What is being asked. Your output should be the listing itself, repeated exactly.

Supplied information.
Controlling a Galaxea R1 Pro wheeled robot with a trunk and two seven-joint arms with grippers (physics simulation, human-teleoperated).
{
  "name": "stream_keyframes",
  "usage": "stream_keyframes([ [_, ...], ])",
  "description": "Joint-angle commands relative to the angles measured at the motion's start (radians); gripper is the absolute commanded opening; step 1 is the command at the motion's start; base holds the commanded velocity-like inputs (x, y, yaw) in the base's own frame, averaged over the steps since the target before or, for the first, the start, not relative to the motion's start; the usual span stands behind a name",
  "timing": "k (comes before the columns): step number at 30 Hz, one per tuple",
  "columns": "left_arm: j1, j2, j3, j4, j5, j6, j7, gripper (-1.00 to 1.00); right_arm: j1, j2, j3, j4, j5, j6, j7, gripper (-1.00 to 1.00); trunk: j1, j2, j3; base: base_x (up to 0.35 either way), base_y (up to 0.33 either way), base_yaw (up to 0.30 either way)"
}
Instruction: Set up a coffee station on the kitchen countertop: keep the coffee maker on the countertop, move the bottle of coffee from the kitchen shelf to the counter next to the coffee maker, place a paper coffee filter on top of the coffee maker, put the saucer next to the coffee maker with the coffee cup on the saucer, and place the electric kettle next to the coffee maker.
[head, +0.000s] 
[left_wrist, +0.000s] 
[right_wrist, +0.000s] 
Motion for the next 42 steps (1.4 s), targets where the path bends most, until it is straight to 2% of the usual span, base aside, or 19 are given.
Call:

Answer to this exercise.
Controlling a Galaxea R1 Pro wheeled robot with a trunk and two seven-joint arms with grippers (physics simulation, human-teleoperated).
{
  "name": "stream_keyframes",
  "usage": "stream_keyframes([ [_, ...], ])",
  "description": "Joint-angle commands relative to the angles measured at the motion's start (radians); gripper is the absolute commanded opening; step 1 is the command at the motion's start; base holds the commanded velocity-like inputs (x, y, yaw) in the base's own frame, averaged over the steps since the target before or, for the first, the start, not relative to the motion's start; the usual span stands behind a name",
  "timing": "k (comes before the columns): step number at 30 Hz, one per tuple",
  "columns": "left_arm: j1, j2, j3, j4, j5, j6, j7, gripper (-1.00 to 1.00); right_arm: j1, j2, j3, j4, j5, j6, j7, gripper (-1.00 to 1.00); trunk: j1, j2, j3; base: base_x (up to 0.35 either way), base_y (up to 0.33 either way), base_yaw (up to 0.30 either way)"
}
Instruction: Set up a coffee station on the kitchen countertop: keep the coffee maker on the countertop, move the bottle of coffee from the kitchen shelf to the counter next to the coffee maker, place a paper coffee filter on top of the coffee maker, put the saucer next to the coffee maker with the coffee cup on the saucer, and place the electric kettle next to the coffee maker.
[head, +0.000s] 
[left_wrist, +0.000s] 
[right_wrist, +0.000s] 
Motion for the next 42 steps (1.4 s), targets where the path bends most, until it is straight to 2% of the usual span, base aside, or 19 are given.
Call:

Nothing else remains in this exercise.